Although the part element is part (ha!) of the bookmap specialization, the default PDF plugin has little part processing (just as there’s not much for dealing with section elements). In normal processing, when the plugin encounters a topic title, it counts the number of ancestor topics. The presumption is that a topic with zero ancestor topics should have a chapter title; a topic with one ancestor topic should be a first-level head; two ancestor topics, a second-level head, and so on. However, if part elements are added to the map, that throws the numbering off.

To format the topic titles correctly (and to get them to behave correctly in the TOC and bookmarks), we had to modify the way the OT counts ancestor topics. If a topic’s ancestors include a part element, subtract one from the level count.

This solution worked even with an edge case: the introductory chapter stands by itself in Content Strategy 101. The first chapter in Part I is Chapter 2.

Section elements

When writing concept topics, the DITA section element can be quite useful, as it allows you to subdivide a topic into smaller-than-topic units.

However, to the DITA-OT, the existence of the section element raises a big question: when a bookmap includes a topic that uses sections, should those section elements be treated differently than subordinate topics in the bookmap? After some wrestling with the matter, we decided that a section title inside a topic should be treated just like a topic that is subordinate to the current topic in the ditamap.

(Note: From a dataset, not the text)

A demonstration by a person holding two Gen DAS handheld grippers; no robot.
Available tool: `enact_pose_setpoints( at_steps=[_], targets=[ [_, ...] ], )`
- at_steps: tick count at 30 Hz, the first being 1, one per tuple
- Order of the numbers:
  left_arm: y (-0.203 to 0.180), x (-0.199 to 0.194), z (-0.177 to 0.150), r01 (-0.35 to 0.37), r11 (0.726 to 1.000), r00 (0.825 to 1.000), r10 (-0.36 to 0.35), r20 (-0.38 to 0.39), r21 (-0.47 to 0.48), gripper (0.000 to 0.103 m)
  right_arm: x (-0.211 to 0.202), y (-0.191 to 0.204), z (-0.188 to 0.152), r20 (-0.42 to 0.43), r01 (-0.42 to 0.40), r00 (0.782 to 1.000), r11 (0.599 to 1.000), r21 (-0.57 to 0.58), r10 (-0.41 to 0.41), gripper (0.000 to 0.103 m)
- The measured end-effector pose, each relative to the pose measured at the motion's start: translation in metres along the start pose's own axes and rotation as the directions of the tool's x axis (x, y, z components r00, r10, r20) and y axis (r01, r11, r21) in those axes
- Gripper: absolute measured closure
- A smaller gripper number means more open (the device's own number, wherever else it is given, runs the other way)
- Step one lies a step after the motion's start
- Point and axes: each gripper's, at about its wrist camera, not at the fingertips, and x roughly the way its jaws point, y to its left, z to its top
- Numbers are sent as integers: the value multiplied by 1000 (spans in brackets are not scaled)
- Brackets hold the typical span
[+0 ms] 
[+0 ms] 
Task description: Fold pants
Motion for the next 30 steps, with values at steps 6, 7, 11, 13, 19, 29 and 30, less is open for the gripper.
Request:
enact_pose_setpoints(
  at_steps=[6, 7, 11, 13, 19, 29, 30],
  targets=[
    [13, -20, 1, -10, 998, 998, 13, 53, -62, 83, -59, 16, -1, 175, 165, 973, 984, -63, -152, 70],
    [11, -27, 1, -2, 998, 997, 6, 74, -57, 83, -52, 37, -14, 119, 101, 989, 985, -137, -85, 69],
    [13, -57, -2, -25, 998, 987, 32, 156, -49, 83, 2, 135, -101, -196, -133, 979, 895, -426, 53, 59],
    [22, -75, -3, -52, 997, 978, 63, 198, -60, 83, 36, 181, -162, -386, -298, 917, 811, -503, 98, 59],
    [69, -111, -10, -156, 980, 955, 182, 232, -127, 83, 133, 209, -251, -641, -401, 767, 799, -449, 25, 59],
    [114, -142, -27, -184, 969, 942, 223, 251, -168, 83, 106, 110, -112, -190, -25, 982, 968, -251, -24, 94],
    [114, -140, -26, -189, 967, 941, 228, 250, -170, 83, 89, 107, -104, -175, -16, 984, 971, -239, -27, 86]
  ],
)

Because I had already made changes to the template that counted ancestor topics (as part of the part element modifications), it was easy go in and make similar allowances for section elements. There was one other wrinkle, though: the ancestor-counting template assumed that the starting topic element had an ID; unfortunately, section elements are not required to have IDs.

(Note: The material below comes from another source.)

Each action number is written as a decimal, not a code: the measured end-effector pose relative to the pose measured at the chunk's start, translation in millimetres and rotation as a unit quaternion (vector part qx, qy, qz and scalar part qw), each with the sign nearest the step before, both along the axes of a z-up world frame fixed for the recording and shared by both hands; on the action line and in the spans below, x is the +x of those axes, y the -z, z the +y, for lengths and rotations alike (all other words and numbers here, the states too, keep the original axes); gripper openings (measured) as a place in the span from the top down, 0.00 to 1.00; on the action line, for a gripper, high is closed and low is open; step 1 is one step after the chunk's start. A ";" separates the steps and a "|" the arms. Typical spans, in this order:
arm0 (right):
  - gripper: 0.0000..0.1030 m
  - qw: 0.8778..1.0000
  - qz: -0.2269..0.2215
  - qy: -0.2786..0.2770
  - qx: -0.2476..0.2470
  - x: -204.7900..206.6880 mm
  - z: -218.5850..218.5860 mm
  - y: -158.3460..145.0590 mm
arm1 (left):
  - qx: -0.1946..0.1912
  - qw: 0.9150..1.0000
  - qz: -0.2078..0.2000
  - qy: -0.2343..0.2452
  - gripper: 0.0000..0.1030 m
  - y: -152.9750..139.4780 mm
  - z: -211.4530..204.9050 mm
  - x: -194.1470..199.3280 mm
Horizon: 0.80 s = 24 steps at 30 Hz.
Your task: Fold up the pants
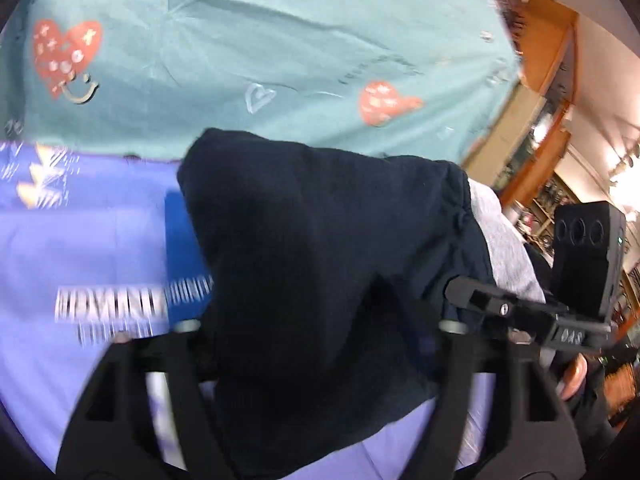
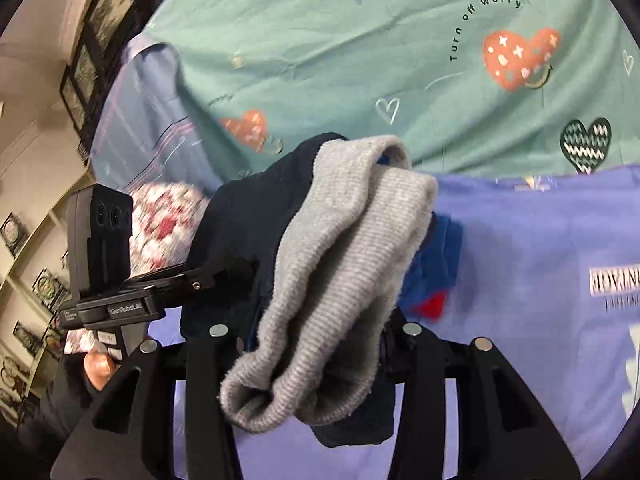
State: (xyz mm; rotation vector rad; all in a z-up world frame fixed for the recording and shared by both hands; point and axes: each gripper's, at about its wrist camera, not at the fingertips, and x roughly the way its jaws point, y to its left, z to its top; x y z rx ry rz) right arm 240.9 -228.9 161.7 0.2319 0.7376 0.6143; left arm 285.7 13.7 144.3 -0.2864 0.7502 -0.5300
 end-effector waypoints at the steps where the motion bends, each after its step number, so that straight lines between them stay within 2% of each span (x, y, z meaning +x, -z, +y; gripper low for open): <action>1: 0.41 1.000 0.003 0.004 -0.005 20.7 2.8 7.6 | 0.010 1.000 0.011 -0.015 0.06 14.0 2.0 30.0; 2: 0.25 1.000 0.006 0.016 -0.017 46.3 6.4 21.2 | 0.028 0.998 0.028 -0.041 0.06 33.0 6.9 53.0; 3: 0.20 0.998 0.006 0.048 -0.048 66.7 6.3 38.7 | 0.044 0.996 0.045 -0.064 0.06 48.0 10.7 65.8; 4: 0.20 0.992 0.009 0.090 -0.083 81.7 4.2 57.7 | 0.065 0.990 0.077 -0.100 0.06 69.8 20.0 79.9; 5: 0.22 0.989 0.019 0.111 -0.098 89.0 0.5 71.1 | 0.062 0.986 0.100 -0.121 0.07 85.2 31.0 83.4; 6: 0.24 0.986 0.031 0.128 -0.105 92.5 -5.7 84.4 | 0.043 0.984 0.107 -0.135 0.07 95.1 43.8 76.7; 7: 0.24 0.986 0.037 0.138 -0.087 84.6 -17.8 94.8 | 0.033 0.984 0.104 -0.141 0.06 98.3 52.3 65.9; 9: 0.24 0.989 0.029 0.131 -0.057 56.2 -30.9 97.5 | 0.035 0.985 0.086 -0.146 0.06 95.3 62.3 31.3; 11: 0.23 0.989 0.002 0.123 -0.077 1.4 -34.6 93.2 | 0.061 0.985 0.064 -0.151 0.03 87.6 62.1 -12.6; 12: 0.18 0.989 -0.006 0.118 -0.085 -16.9 -32.2 91.9 | 0.069 0.986 0.052 -0.143 0.02 84.8 59.7 -37.0; 14: 0.14 0.984 -0.033 0.109 -0.133 -80.7 -28.7 93.5 | 0.098 0.987 0.030 -0.125 0.02 83.3 45.2 -98.6; 17: 0.11 0.977 -0.062 0.112 -0.168 -156.2 -32.2 104.1 | 0.124 0.986 0.025 -0.109 0.02 94.4 23.2 -168.7; 20: 0.10 0.975 -0.083 0.130 -0.162 -211.3 -37.9 111.5 | 0.154 0.981 0.012 -0.119 0.02 108.5 3.1 -230.8; 24: 0.06 0.975 -0.099 0.147 -0.132 -254.2 -46.9 116.8 | 0.187 0.970 -0.027 -0.152 0.02 124.7 -11.6 -279.7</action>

The default PDF transform doesn’t include a lot of code for dealing with section elements, so I had to borrow from some of the topic element handling logic. However, when I implemented my changes for title elements in sections, I named the attribute set differently for flexibility.

Improved appearance of admonitions

The formatting of admonitions in the PDF transform contributes to the complaints about ugly DITA PDF files. We dropped the cheesy images but were left with another issue: the PDF transform writes the admonition label (“Note”, “Caution”, “Tip”) as a separate block in FO. We wanted the admonition label to be a part of the first paragraph (that is, an inline element in the first block). This required reordering some of the labeling logic for note elements, along with some additional behavior in the p element transform.

The admonition label is a part of the first paragraph.

And then we discovered that one of the authors (ahem) couldn’t decide whether to use p elements inside note elements. We solved that by creating an implied p if one didn’t exist.

Repeating table titles across page breaks

One popular FrameMaker feature is the multipage table handling; if a table breaks across a page, FrameMaker displays the table’s title on the next page (and even optionally adds text such as “continued” to the title). This feature is not implemented in the standard PDF plugin, but Sarah and Alan wanted this handling. Because FO processors repeat column heads across page breaks, I created an initial row in the table header that contains the table title.  After formatting this first row to make it look like it was outside of the table, voilá!, repeating table titles.

If a table is split across pages, the table title is repeated.